• [ASSIGNED TASK]:
This task calls for copying each line below that contains "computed".

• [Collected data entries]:
—————

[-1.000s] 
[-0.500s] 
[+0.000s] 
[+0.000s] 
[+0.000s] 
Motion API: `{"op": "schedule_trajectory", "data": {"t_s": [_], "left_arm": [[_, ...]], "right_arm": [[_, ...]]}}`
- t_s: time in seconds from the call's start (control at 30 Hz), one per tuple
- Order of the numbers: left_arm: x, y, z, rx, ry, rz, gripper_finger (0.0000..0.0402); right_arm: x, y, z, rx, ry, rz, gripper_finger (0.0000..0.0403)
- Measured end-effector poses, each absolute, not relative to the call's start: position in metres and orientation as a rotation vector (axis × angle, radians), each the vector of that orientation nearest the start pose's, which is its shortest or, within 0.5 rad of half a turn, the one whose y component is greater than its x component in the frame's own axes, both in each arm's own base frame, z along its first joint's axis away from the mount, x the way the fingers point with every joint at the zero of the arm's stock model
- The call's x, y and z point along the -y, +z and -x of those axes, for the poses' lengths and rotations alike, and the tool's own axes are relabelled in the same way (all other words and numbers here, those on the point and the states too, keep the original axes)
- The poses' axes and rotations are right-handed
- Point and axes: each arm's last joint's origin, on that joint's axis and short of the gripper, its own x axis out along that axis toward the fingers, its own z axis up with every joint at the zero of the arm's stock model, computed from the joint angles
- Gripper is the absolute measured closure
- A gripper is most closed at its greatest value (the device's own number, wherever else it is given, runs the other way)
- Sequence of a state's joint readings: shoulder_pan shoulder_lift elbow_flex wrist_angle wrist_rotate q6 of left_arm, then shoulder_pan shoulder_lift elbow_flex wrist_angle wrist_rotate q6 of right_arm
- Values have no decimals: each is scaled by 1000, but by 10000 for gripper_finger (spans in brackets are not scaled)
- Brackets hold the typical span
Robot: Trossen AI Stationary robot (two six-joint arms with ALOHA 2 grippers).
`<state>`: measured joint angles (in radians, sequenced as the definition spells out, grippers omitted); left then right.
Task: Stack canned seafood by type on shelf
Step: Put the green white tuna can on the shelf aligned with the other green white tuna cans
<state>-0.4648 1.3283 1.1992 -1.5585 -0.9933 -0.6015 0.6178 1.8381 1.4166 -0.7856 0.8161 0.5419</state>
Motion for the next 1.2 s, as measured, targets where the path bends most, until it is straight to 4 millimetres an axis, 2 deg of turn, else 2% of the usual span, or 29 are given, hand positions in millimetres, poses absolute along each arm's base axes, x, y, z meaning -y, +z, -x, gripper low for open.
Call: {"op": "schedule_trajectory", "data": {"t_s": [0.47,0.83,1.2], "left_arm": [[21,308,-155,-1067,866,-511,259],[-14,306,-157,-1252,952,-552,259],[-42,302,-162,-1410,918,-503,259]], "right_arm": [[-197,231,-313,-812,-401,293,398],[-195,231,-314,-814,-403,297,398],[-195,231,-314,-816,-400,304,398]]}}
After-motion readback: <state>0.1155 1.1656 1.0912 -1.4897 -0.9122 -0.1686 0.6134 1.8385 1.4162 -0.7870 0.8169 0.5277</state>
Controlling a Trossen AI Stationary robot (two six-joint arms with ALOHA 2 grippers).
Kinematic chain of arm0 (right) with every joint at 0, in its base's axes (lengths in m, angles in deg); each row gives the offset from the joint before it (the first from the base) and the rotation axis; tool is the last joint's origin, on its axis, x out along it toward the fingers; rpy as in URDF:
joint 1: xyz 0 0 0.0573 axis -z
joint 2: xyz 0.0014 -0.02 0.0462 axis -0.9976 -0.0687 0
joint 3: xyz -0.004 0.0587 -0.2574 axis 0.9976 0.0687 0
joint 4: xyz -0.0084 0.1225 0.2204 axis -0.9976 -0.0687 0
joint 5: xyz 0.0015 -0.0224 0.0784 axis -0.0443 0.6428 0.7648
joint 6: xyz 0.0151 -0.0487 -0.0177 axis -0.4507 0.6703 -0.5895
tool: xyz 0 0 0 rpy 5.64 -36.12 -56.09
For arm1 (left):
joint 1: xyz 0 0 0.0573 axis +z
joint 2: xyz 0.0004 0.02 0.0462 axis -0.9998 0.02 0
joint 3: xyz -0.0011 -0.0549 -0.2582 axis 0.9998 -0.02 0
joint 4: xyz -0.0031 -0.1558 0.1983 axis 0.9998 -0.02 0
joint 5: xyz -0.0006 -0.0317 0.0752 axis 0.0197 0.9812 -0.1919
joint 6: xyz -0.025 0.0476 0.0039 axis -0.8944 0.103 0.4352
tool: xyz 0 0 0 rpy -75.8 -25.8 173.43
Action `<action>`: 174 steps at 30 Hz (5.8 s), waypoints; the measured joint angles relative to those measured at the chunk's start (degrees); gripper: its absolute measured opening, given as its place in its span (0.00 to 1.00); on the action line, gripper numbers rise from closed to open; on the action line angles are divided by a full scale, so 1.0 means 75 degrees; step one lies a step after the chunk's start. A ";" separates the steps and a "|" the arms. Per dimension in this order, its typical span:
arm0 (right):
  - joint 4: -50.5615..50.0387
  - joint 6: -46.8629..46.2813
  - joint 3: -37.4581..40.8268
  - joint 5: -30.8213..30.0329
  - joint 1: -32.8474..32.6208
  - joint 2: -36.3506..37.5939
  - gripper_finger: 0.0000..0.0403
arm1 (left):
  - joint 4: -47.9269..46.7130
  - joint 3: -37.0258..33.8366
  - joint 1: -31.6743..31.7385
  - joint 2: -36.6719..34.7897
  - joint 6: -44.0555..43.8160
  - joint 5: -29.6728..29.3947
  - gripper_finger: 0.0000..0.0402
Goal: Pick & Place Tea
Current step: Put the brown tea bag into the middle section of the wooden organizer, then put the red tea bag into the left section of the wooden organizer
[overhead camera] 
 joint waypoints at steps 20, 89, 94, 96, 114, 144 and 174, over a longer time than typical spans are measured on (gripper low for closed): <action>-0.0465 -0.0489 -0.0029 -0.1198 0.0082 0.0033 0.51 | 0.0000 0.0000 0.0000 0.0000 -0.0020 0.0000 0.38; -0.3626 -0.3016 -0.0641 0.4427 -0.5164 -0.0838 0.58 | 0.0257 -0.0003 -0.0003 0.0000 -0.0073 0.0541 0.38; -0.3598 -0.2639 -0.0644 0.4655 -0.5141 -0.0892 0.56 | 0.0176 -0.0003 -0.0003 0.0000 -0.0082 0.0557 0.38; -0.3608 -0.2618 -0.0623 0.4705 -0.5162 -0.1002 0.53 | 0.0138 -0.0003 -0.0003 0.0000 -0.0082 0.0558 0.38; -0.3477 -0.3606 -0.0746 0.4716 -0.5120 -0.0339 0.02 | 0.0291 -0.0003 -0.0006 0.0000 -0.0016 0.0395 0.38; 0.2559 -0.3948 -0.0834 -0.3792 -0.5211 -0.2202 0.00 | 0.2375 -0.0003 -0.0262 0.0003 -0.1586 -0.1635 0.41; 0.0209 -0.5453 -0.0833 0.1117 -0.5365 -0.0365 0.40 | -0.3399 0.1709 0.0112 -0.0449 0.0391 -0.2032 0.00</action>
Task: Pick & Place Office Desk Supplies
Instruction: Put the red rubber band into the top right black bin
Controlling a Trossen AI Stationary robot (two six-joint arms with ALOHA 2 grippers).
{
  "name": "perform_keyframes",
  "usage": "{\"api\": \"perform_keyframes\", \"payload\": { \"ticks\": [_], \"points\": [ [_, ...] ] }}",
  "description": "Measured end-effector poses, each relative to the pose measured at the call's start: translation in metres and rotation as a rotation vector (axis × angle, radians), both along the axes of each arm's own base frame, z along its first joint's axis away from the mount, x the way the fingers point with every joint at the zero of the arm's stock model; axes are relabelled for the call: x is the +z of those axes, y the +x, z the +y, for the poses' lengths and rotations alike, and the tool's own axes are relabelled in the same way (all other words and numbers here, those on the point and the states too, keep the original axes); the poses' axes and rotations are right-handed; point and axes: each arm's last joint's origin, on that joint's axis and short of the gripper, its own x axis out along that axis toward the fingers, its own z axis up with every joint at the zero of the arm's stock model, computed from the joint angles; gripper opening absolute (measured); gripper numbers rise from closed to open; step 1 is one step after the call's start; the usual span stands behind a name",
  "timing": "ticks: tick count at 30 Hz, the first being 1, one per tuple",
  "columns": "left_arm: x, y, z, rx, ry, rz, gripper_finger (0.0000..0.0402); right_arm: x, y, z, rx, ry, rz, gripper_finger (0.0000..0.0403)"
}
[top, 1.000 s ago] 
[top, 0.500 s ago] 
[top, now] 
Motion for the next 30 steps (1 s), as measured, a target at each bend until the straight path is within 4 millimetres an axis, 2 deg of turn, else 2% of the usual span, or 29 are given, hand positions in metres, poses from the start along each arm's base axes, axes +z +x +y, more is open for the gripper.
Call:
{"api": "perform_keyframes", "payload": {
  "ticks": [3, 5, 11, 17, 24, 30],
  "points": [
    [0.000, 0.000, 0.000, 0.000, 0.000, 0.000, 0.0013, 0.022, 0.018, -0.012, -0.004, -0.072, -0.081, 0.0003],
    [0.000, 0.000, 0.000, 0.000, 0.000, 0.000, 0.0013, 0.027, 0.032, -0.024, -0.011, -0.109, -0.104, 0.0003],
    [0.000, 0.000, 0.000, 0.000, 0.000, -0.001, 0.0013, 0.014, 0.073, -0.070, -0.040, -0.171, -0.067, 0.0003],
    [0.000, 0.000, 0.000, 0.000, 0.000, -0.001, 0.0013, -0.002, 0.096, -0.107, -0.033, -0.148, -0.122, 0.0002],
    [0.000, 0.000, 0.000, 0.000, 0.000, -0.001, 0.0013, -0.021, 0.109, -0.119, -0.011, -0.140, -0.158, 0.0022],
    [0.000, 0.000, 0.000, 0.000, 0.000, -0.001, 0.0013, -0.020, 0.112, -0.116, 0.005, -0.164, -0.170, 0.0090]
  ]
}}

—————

• [EXPECTED ANSWER]:
- Point and axes: each arm's last joint's origin, on that joint's axis and short of the gripper, its own x axis out along that axis toward the fingers, its own z axis up with every joint at the zero of the arm's stock model, computed from the joint angles
  "description": "Measured end-effector poses, each relative to the pose measured at the call's start: translation in metres and rotation as a rotation vector (axis × angle, radians), both along the axes of each arm's own base frame, z along its first joint's axis away from the mount, x the way the fingers point with every joint at the zero of the arm's stock model; axes are relabelled for the call: x is the +z of those axes, y the +x, z the +y, for the poses' lengths and rotations alike, and the tool's own axes are relabelled in the same way (all other words and numbers here, those on the point and the states too, keep the original axes); the poses' axes and rotations are right-handed; point and axes: each arm's last joint's origin, on that joint's axis and short of the gripper, its own x axis out along that axis toward the fingers, its own z axis up with every joint at the zero of the arm's stock model, computed from the joint angles; gripper opening absolute (measured); gripper numbers rise from closed to open; step 1 is one step after the call's start; the usual span stands behind a name",

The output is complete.